> [Work required]: Your answer must be an exact copy of the listing.

> [Supplied information]:
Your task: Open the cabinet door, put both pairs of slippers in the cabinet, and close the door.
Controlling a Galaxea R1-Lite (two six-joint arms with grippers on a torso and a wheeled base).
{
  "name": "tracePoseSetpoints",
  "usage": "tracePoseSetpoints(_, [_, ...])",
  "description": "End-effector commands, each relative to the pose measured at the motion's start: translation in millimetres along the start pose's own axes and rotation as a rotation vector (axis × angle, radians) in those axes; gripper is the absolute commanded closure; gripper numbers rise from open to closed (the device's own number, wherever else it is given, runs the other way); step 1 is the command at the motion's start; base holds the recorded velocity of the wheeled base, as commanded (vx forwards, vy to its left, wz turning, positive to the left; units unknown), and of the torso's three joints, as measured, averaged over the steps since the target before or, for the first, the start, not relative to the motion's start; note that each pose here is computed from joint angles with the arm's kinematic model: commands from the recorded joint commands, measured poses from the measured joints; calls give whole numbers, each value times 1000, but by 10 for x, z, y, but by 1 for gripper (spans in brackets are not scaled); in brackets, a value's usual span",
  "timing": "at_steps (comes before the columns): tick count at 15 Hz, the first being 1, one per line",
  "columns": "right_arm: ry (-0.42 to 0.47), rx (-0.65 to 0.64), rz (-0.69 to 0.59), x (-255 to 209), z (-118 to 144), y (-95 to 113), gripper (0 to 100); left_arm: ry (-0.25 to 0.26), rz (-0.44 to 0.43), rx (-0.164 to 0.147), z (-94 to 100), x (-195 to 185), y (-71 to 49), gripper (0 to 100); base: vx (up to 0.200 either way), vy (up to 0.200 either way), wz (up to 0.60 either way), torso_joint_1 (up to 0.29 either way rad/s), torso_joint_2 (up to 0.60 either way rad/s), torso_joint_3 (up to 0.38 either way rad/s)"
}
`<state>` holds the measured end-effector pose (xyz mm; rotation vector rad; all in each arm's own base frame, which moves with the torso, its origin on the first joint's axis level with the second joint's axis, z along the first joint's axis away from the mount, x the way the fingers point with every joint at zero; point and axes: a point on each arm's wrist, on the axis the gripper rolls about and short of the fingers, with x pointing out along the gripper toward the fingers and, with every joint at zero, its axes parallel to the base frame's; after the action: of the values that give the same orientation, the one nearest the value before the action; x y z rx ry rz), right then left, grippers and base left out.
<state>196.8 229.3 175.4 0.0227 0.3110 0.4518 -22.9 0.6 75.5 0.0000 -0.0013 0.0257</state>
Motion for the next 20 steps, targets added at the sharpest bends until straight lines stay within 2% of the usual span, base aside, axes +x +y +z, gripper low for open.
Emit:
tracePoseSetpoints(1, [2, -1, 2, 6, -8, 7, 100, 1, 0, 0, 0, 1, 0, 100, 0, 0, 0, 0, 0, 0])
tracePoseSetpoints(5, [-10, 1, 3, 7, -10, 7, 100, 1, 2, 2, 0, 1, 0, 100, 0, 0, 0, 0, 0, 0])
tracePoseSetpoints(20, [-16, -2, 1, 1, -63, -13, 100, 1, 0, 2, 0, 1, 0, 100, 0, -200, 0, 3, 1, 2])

> [Response to the exercise]:
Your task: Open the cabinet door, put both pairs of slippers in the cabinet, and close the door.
Controlling a Galaxea R1-Lite (two six-joint arms with grippers on a torso and a wheeled base).
{
  "name": "tracePoseSetpoints",
  "usage": "tracePoseSetpoints(_, [_, ...])",
  "description": "End-effector commands, each relative to the pose measured at the motion's start: translation in millimetres along the start pose's own axes and rotation as a rotation vector (axis × angle, radians) in those axes; gripper is the absolute commanded closure; gripper numbers rise from open to closed (the device's own number, wherever else it is given, runs the other way); step 1 is the command at the motion's start; base holds the recorded velocity of the wheeled base, as commanded (vx forwards, vy to its left, wz turning, positive to the left; units unknown), and of the torso's three joints, as measured, averaged over the steps since the target before or, for the first, the start, not relative to the motion's start; note that each pose here is computed from joint angles with the arm's kinematic model: commands from the recorded joint commands, measured poses from the measured joints; calls give whole numbers, each value times 1000, but by 10 for x, z, y, but by 1 for gripper (spans in brackets are not scaled); in brackets, a value's usual span",
  "timing": "at_steps (comes before the columns): tick count at 15 Hz, the first being 1, one per line",
  "columns": "right_arm: ry (-0.42 to 0.47), rx (-0.65 to 0.64), rz (-0.69 to 0.59), x (-255 to 209), z (-118 to 144), y (-95 to 113), gripper (0 to 100); left_arm: ry (-0.25 to 0.26), rz (-0.44 to 0.43), rx (-0.164 to 0.147), z (-94 to 100), x (-195 to 185), y (-71 to 49), gripper (0 to 100); base: vx (up to 0.200 either way), vy (up to 0.200 either way), wz (up to 0.60 either way), torso_joint_1 (up to 0.29 either way rad/s), torso_joint_2 (up to 0.60 either way rad/s), torso_joint_3 (up to 0.38 either way rad/s)"
}
`<state>` holds the measured end-effector pose (xyz mm; rotation vector rad; all in each arm's own base frame, which moves with the torso, its origin on the first joint's axis level with the second joint's axis, z along the first joint's axis away from the mount, x the way the fingers point with every joint at zero; point and axes: a point on each arm's wrist, on the axis the gripper rolls about and short of the fingers, with x pointing out along the gripper toward the fingers and, with every joint at zero, its axes parallel to the base frame's; after the action: of the values that give the same orientation, the one nearest the value before the action; x y z rx ry rz), right then left, grippers and base left out.
<state>196.8 229.3 175.4 0.0227 0.3110 0.4518 -22.9 0.6 75.5 0.0000 -0.0013 0.0257</state>
Motion for the next 20 steps, targets added at the sharpest bends until straight lines stay within 2% of the usual span, base aside, axes +x +y +z, gripper low for open.
Emit:
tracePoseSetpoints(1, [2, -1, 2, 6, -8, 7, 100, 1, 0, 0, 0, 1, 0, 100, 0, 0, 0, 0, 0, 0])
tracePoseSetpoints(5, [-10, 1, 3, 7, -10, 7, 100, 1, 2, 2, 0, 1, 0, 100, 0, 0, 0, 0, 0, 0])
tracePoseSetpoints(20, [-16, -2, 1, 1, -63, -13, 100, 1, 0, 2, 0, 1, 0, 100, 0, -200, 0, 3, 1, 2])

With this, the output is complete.